CS 424: Computer Graphics, Fall 2021
Lab 9: Work on the Midterm Project

For this week's lab, you can continue work on the midterm project, which you started in Lab 6. This page has a little additional help about implementing cameras as scene graph nodes.

Midterm projects are due next Thursday. They should be copied into the folder that was set up for your group in /classes/cs424. Remember that in addition to the API itself, you need to create some examples that use it. Each person in the group is supposed to create an example, and get graded on that example individually. The grade for the API, on the other hand, is a group grade. Make sure that each example clearly identifies who wrote it. One group has asked whether they can turn in one large and elaborate example instead of individual examples, and get graded graded on that example as a group. That will be OK as long as everyone in the group agrees.

As I grade your project, I might want to ask you about the decisions that you made as you designed and implemented your API.

Camera Nodes

One of the requirements for the API is to implement scene graph nodes that represent cameras. This requires parent pointers in the nodes. You already received an email from me with a new version of my simple 2D API that uses parent pointers: scene_graph_2d_new.js and an example that uses it, SceneGraph_new.html. (I hope that your scene graph API does not simply add a third dimension to this 2D API. Even if you do something similar, you also have to think about lighting and materials and maybe textures.)

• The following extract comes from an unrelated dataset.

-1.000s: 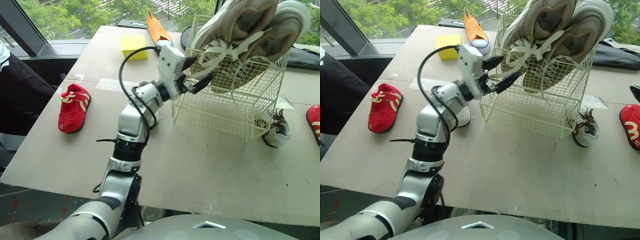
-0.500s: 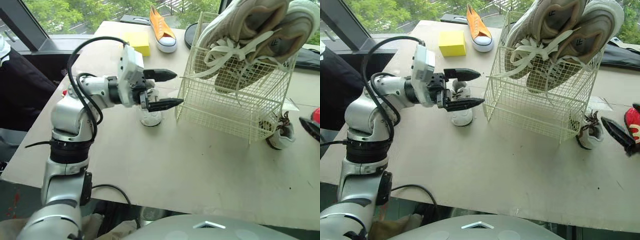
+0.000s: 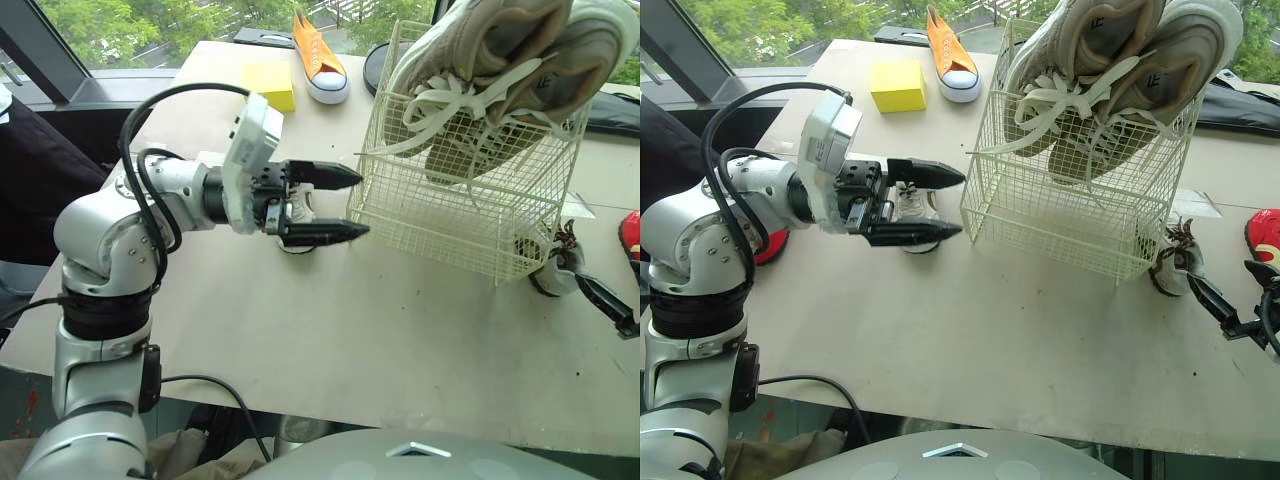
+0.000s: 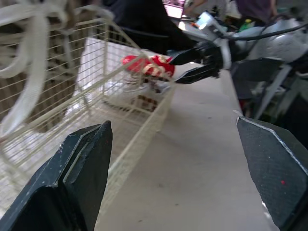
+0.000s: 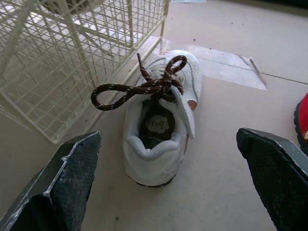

Remember that the point of having a camera in the scene graph is that modeling transfomations that are applied to the camera node are used to set up the viewing transformation for the scene. To do that, you have to start at the camera node and follow parent pointers to the root of the scene graph. Along the way, you have to apply the inverse of any modeling transformations that are applied to the nodes that you visit. This is explained in more detail in Subsection 4.4.2.

To render a scene, you need a projection transformation as well as a viewing transformation. One way to do that is to set up the projection directly, using glFrustum() or more likely gluPerspective() for a perspective projection. For example,

     glMatrixMode(GL_PROJECTION);
     glLoadIdentity();
     gluPerspective( fova, aspect, near, far );
     glMatrixMode(GL_MODELVIEW);
     // Now, set the viewing transformation

This approach does not use the camera object that is included in glsim.js. But it is possible to use that object if you want to.. Calling camera.apply() sets up both the projection transformation and the viewing transformation that have been configured into the camera by calling its methods. You would call camera.apply() before applying the transformations that affect the camera node, because camara.apply() completely replaces any viewing transformation that was in effect before it is called. It is probably best to leave the viewing transformation in the camera itself set to the identity transformation. That is, leave the camera at (0,0,0), looking down the negative z-axis, in its own coordinate system. This will make it easier to understand how the modeling transformations that are applied to the camera node will affect the view.

Once the projection and viewing transformations have been established, you are ready traverse the scene graph to render the scene.